**INSTRUCTIONS FOR THE TASK:**
Lines below starting with the line with "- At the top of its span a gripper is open" and going on through the line with "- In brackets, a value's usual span" must be output exactly; the rest of the records must be left out.
*** WORKING DATA Section Begins ***
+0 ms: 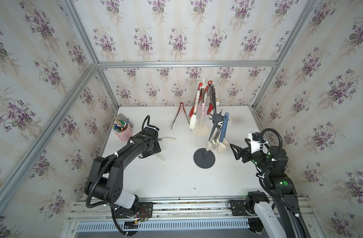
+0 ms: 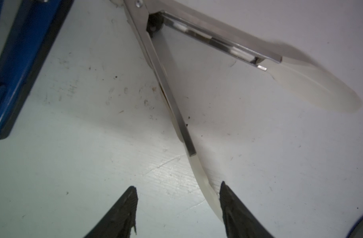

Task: Hang food tongs on kitchen utensil racks
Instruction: Pick up the food tongs from the center of the board.

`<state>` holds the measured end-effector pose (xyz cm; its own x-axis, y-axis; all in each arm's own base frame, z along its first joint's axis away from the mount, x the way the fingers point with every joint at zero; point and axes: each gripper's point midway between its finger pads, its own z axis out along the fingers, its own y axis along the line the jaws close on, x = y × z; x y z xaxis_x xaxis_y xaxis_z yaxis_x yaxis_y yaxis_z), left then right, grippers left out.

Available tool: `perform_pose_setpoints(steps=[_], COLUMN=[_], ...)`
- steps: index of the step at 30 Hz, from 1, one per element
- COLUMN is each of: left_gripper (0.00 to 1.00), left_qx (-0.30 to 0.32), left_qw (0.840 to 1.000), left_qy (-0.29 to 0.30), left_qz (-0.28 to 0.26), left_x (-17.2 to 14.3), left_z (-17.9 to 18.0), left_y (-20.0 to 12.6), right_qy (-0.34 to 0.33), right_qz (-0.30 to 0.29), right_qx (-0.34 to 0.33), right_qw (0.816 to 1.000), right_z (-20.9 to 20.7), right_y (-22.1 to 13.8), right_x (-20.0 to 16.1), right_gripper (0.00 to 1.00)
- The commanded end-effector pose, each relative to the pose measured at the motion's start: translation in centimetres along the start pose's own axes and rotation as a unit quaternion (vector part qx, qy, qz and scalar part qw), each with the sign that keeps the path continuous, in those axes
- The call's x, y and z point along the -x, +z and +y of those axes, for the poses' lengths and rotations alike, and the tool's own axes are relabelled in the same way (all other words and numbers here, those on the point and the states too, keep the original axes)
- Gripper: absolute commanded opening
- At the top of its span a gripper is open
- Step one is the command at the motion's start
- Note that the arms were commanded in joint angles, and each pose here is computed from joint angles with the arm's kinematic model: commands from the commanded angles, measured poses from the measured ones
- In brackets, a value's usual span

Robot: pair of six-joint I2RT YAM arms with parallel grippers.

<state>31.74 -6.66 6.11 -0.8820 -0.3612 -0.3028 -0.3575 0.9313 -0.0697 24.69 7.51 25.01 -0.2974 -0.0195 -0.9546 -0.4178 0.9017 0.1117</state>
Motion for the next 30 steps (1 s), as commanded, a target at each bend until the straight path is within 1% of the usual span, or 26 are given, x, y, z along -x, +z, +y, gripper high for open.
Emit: perform_pose_setpoints(steps=[1, 4, 5, 11, 15, 19, 22, 24, 27, 30], left_gripper=[0.59, 0.56, 0.52, 0.46, 0.37, 0.28, 0.18, 0.11, 0.07, 0.02], left_qx=[0.001, 0.004, 0.004, 0.011, 0.011, 0.01, 0.011, 0.008, 0.002, -0.013], left_qw=[1.0, 1.0, 1.0, 1.0, 1.0, 1.0, 0.999, 0.999, 1.0, 0.999], left_qy=[-0.005, -0.007, -0.007, -0.01, -0.009, -0.008, -0.002, 0.004, 0.013, 0.035], left_qz=[0.003, 0.002, 0.001, 0.008, 0.022, 0.026, 0.035, 0.037, 0.025, 0.005], left_x=[0.6, 1.1, 1.3, 2.1, 2.2, 2.3, 1.9, 1.6, 1.9, 2.5], left_z=[-0.1, -0.2, -0.3, -0.5, -0.7, -0.8, -0.6, -0.6, -0.5, -0.8], left_y=[1.0, 1.6, 1.8, 3.3, 4.6, 5.1, 5.6, 5.5, 4.6, 3.1], right_qy=[-0.01, -0.012, -0.013, -0.017, -0.02, -0.024, -0.026, -0.029, -0.033, -0.035], right_qz=[-0.004, 0.0, 0.001, 0.006, 0.008, 0.01, 0.01, 0.011, 0.011, 0.012], right_qx=[0.011, 0.01, 0.01, 0.01, 0.012, 0.012, 0.011, 0.009, 0.008, 0.008], right_qw=[1.0, 1.0, 1.0, 1.0, 1.0, 1.0, 1.0, 0.999, 0.999, 0.999], right_z=[0.4, 0.3, 0.3, 0.3, 0.4, 0.4, 0.3, 0.3, 0.3, 0.3], right_y=[0.1, 0.1, 0.1, 0.2, 0.3, 0.4, 0.5, 0.5, 0.5, 0.6], right_x=[0.2, 0.0, -0.1, -0.4, -0.5, -0.5, -0.5, -0.5, -0.5, -0.5], right_gripper=[0.94, 0.94, 0.94, 0.94, 0.94, 0.94, 0.94, 0.94, 0.94, 0.94])
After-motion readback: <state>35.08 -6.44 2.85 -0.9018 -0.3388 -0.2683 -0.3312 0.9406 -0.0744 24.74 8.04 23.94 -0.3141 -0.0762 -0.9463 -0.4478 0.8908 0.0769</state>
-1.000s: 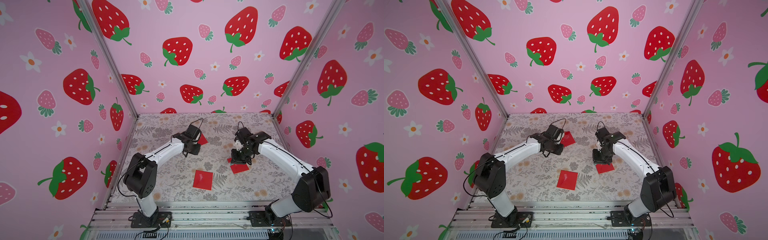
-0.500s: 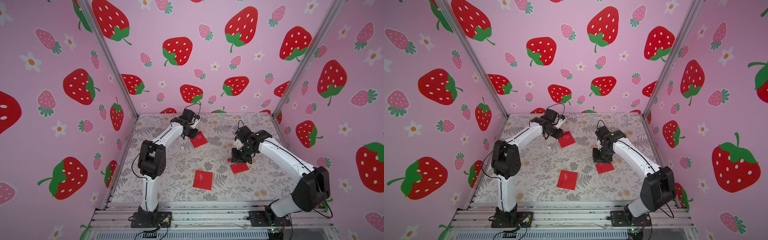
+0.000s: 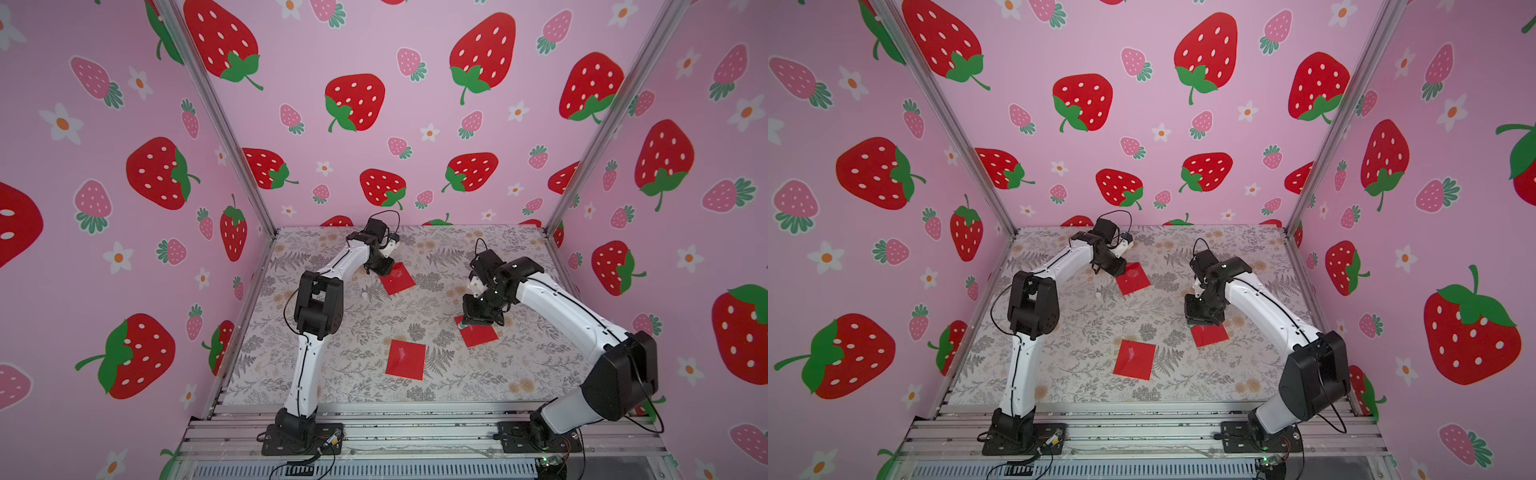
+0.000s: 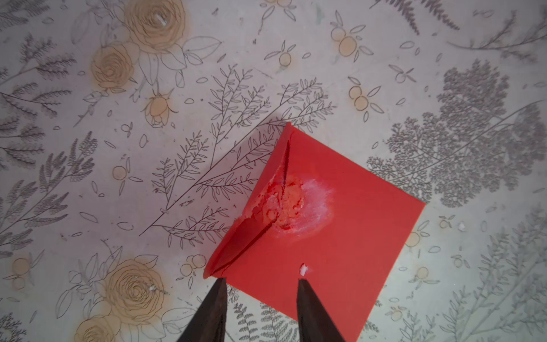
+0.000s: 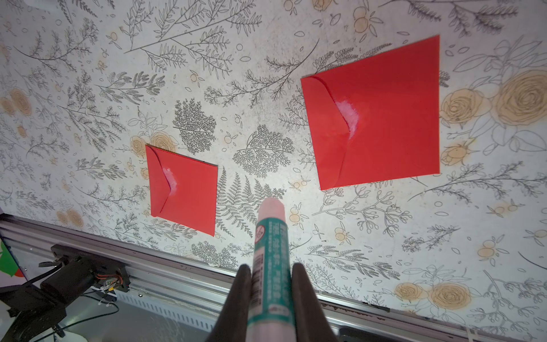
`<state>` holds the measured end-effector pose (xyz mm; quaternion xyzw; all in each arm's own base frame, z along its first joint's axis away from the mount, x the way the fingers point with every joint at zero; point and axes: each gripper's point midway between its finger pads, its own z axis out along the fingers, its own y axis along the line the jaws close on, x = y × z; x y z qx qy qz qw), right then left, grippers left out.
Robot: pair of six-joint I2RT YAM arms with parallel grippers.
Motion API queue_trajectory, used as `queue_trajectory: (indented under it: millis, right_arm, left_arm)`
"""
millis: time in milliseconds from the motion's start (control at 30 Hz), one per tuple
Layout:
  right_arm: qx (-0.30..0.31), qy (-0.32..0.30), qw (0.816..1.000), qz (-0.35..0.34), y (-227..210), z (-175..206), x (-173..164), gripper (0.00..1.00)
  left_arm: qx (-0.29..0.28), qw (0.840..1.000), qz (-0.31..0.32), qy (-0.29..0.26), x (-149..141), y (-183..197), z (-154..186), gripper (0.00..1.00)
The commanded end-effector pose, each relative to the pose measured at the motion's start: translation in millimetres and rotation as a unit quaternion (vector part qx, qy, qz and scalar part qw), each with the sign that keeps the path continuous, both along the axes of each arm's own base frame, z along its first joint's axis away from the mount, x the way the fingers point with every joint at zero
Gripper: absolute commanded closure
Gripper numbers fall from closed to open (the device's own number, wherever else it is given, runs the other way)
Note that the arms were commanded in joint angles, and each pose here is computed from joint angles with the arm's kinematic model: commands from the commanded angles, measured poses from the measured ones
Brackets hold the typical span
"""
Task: Seal the envelope with a glue stick
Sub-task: Move the envelope to the center of the board.
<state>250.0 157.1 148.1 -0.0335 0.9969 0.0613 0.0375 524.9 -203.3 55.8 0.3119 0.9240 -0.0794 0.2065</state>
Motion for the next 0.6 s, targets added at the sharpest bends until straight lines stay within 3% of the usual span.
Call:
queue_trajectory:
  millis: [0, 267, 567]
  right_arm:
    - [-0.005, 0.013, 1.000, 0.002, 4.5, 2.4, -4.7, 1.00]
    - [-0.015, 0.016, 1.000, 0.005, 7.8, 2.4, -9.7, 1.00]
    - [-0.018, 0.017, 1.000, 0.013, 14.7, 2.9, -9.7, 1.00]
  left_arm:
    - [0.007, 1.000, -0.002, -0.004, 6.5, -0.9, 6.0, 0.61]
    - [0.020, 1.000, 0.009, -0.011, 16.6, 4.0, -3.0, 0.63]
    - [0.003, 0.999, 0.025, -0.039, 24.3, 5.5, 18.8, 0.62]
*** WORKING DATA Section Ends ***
**RESPONSE TO THIS TASK:**
- At the top of its span a gripper is open
- Step one is the command at the motion's start
- Note that the arms were commanded in joint angles, and each pose here is computed from joint angles with the arm's kinematic model: commands from the commanded angles, measured poses from the measured ones
- In brackets, a value's usual span

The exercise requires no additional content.